Hindu temple in Georgia

BAPS Shri Swaminarayan Mandir is a Hindu temple outside of Atlanta, Georgia, inaugurated on August 26, 2007, by the BAPS Swaminarayan Sanstha, a denomination of the Swaminarayan branch of Hinduism headed by Mahant Swami Maharaj. The mandir is located in the city of Lilburn in a suburb of Atlanta and was constructed in accordance with the Shilpa shastras, which are ancient Hindu architectural scriptures. It was the largest mandir of its kind outside of India. The mandir is made of 34,450 pieces of hand-carved Italian marble, Turkish Limestone and Indian pink sandstone, and are all situated on over 30 acres of landscaped grounds. The mandir complex also includes a large assembly hall, family activity center, classrooms, and an exhibition on the key tenets of Hinduism.

== Deities ==
Within the mandir, murtis (sacred images of the deities) have been ritually installed. The central shrine holds the murti of Swaminarayan, with Gunatitanand Swami to his left, together worshipped as Akshar-Purushottam Maharaj. Similarly, other shrines hold murtis of other Hindu deities, such as Radha Krishna, Shiva Parvati, Sita Ram, Hanuman, Ganapati and the lineage of BAPS gurus, who are Swaminarayan's spiritual successors. Daily darshan and participation in the Aarti ritual are welcomed by the mandir.

== History ==
BAPS followers in the greater Atlanta area began gathering in the 1980s at various devotees’ houses for worship. In 1988, followers purchased a skating rink which was renovated and re-established as a mandir in Clarkston, Georgia. In February 2000, the twenty-nine-acre plot of the current mandir was purchased in Lilburn, Georgia. Pramukh Swami Maharaj performed religious rites to sanctify the land. He visited the site again in 2004 and performed the foundation stone-laying ceremony, and inaugurated the mandir upon completion of construction in 2007.

=== Commencement ===
In February 2000, with the blessings of Pramukh Swami Maharaj, a 29-acre plot of land was purchased in the Atlanta suburb of Lilburn. The mandir is a type of ‘Shikarbaddha’ mandir, built according to principles laid out in the Shilpa Shastras, Hindu texts prescribing standards of sacred architecture. On June 13, 2004, the shilanyas vidhi, a Vedic ceremony to purify the land and bless those working on the temple's construction, was performed when stones were placed at the foundation of the future temple. Pramukh Swami Maharaj led senior BAPS swamis and several thousand people participated in the ceremony. The shilanyas vidhi was commemorated with a four-day celebration which included spiritual programs conducted for senior citizens, children, and youth. Each day, a yajman pujan was performed and discourses on the Taitreya Upanishad were held.

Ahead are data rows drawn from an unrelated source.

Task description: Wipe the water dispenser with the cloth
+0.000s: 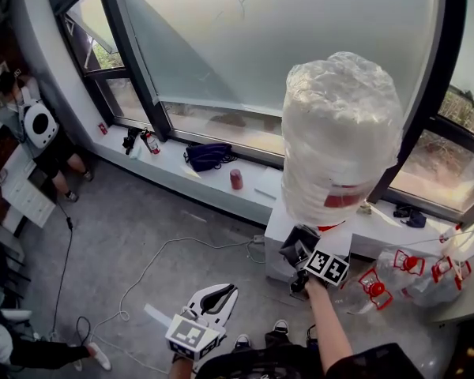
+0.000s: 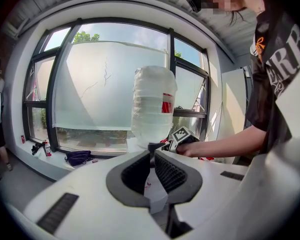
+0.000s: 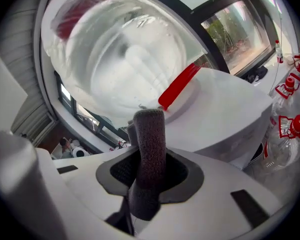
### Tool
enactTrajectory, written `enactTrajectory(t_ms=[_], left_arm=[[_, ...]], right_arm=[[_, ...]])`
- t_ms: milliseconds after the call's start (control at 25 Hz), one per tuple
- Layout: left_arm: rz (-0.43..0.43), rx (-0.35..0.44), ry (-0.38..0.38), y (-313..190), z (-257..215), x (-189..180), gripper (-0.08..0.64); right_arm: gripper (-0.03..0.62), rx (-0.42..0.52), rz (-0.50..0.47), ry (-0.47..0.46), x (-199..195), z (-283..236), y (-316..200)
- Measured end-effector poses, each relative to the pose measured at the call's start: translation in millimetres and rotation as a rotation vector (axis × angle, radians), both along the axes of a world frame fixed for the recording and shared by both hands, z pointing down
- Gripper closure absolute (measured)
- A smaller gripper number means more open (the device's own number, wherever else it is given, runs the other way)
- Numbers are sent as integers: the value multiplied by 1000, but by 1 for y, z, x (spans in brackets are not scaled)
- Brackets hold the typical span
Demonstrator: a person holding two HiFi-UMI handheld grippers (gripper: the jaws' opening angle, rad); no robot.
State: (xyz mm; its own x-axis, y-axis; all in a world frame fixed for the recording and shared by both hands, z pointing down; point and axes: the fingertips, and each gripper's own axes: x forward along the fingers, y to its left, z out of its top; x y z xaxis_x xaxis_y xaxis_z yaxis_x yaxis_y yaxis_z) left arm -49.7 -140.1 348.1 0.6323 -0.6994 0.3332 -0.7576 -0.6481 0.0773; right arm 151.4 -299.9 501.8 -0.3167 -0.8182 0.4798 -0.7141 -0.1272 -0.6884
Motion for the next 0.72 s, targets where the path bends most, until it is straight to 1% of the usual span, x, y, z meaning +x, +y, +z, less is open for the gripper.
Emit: enactTrajectory(t_ms=[160, 240, 400, 560, 720], left_arm=[[31, 9, -2, -4, -3, 13, 517], [68, 22, -9, -4, 0, 21, 517], [96, 6, 5, -3, -3, 32, 518], [121, 13, -3, -3, -8, 40, 517], [146, 14, -4, -3, -11, 47, 517]], right_arm=[[476, 6, 41, -25, 29, -1, 11], [477, 2, 67, -28, 47, 0, 17], [478, -16, 122, 2, 84, 2, 34], [479, -26, 201, 13, 124, 5, 54], [479, -40, 256, 57, 160, 8, 72]])
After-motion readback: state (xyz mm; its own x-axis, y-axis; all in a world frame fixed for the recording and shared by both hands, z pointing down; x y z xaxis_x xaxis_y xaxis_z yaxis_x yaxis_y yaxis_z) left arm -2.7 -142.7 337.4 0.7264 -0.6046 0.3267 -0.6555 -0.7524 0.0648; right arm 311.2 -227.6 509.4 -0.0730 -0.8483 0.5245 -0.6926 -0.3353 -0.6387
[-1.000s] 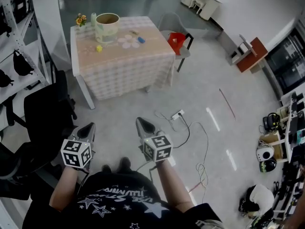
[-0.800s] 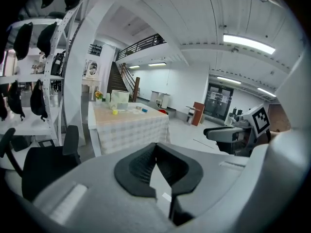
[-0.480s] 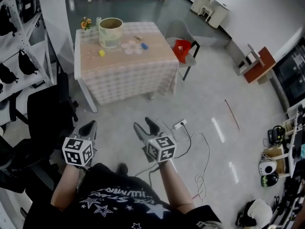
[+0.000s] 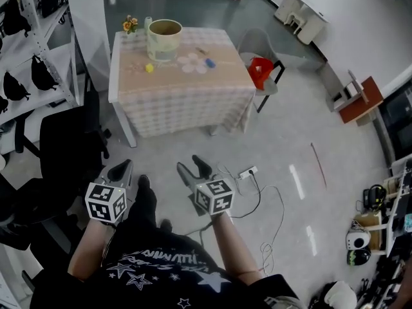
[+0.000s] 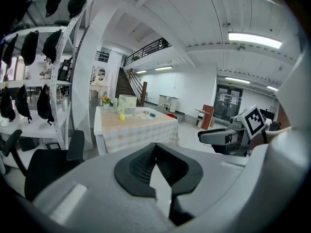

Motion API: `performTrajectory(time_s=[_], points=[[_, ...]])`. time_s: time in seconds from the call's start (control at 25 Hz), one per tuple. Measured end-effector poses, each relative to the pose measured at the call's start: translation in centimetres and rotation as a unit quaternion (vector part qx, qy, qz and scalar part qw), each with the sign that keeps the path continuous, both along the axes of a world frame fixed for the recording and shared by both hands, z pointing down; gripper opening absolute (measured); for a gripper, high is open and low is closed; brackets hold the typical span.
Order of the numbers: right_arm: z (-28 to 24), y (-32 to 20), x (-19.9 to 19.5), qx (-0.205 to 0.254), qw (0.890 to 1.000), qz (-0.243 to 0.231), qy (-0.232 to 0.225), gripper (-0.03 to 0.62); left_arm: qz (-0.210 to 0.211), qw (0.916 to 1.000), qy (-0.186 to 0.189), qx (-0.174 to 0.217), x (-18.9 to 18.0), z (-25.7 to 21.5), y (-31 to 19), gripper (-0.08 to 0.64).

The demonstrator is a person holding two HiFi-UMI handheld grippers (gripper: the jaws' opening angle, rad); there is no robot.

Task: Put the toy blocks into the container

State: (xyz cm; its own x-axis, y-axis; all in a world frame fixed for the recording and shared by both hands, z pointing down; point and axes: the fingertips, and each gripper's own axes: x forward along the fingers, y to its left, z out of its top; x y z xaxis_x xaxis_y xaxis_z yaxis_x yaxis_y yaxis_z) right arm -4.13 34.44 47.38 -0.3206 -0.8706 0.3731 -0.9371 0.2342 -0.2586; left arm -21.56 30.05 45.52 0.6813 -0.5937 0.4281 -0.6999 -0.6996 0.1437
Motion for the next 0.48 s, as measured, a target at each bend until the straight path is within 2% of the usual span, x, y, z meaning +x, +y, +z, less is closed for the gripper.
performTrajectory(time_s=[0.24, 0.48], points=[[1.0, -6.1, -0.4, -0.015, 1.0, -0.011, 0.017, 0.244, -0.003, 1.0, 0.003, -0.008, -0.1, 1.5, -6.2, 0.009], [1.0, -15.8, -0.5, -0.024, 0.999, -0.022, 0.021, 0.244, 0.002, 1.0, -0.003, -0.001, 0.8, 1.4, -15.3, 0.009]])
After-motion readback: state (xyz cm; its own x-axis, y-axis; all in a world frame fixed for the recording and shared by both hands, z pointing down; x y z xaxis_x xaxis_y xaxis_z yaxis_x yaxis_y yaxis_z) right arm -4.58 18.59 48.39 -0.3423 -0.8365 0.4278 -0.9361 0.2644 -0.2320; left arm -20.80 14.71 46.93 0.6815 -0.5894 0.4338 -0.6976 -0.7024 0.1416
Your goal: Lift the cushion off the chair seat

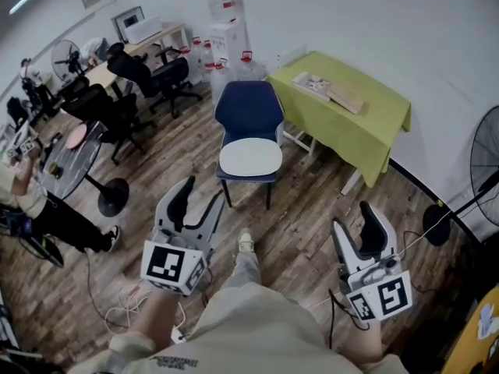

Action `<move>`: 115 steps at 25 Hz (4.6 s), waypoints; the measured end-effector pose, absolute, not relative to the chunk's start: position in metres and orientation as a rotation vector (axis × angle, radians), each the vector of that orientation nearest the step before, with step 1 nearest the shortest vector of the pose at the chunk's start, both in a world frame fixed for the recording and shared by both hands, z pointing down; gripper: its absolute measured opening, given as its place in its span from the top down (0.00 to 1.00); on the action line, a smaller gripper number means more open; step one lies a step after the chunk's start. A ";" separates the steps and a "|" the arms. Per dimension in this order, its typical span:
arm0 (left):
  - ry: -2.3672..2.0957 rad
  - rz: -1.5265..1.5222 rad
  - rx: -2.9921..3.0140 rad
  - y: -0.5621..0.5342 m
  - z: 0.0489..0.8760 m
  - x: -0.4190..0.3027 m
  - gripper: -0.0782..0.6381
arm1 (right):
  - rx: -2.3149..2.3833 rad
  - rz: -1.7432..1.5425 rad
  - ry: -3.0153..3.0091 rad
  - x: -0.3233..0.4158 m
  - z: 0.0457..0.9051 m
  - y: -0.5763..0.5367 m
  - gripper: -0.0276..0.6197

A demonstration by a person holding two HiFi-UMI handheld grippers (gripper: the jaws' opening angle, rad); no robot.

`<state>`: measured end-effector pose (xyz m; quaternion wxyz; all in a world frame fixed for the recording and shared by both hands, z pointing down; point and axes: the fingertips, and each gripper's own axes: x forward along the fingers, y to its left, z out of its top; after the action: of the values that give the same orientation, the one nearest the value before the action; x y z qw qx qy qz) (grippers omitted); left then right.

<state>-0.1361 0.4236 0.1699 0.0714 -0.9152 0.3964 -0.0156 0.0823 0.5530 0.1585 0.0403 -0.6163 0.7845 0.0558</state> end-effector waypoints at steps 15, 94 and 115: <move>1.233 -0.157 -2.819 0.302 0.228 -0.130 0.55 | -1.899 -0.043 2.508 0.090 0.223 0.416 0.54; 1.809 -1.810 -3.013 -0.183 0.957 -0.118 0.48 | -1.999 -1.839 2.321 0.220 0.944 -0.138 0.39; 2.028 -1.737 -3.007 -0.181 0.976 -0.135 0.69 | -2.085 -1.662 2.639 0.186 0.954 -0.132 0.80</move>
<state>-0.1347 -0.1813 0.9759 -0.4261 -0.6765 0.4562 -0.3908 0.1855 -0.1321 0.9540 -0.3002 -0.5302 0.6710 -0.4225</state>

Construction began in September 2005, and the concrete for the foundation was poured in January 2006. In March 2006, a specialty crane was assembled to install the 106,000 cubic feet of Italian carrara marble. Over 34,000 hand carved pieces of stone were shipped from India to be finished and assembled at the site. The construction of the mandir was completed in just under two years, and Pramukh Swami Maharaj inaugurated the mandir in August 2007.

=== Mandir inauguration ===
On August 24, 2007, a Vishvashanti Mahayagna was performed for world peace and family unity in the presence of over ten thousand people. A festival to mark the centenary of BAPS’ establishment as a formal organization was also celebrated on August 25, 2007.

On August 26, 2007, Pramukh Swami Maharaj inaugurated the mandir through a traditional Vedic ritual called the murti pratishtha to consecrate the murtis. On this occasion, Pramukh Swami Maharaj noted that “this mandir is open to all. Whoever sincerely offers his prayers will attain happiness and peace.” Dignitaries present at this event included Congressman Henry Johnson Jr., Lilburn's mayor, Jack Bolton, and Commissioner of Gwinnett County, Charles Bannister. This was the second opening of a traditional Hindu mandir by Pramukh Swami Maharaj in North America in the same year. The other mandir was the BAPS Shri Swaminarayan Mandir Toronto, which was inaugurated on July 22, 2007.

=== Tenth anniversary ===
The tenth anniversary of the mandir was celebrated on July 1, 2017, in the presence of Mahant Swami Maharaj and Lilburn Mayor Johnny Crist.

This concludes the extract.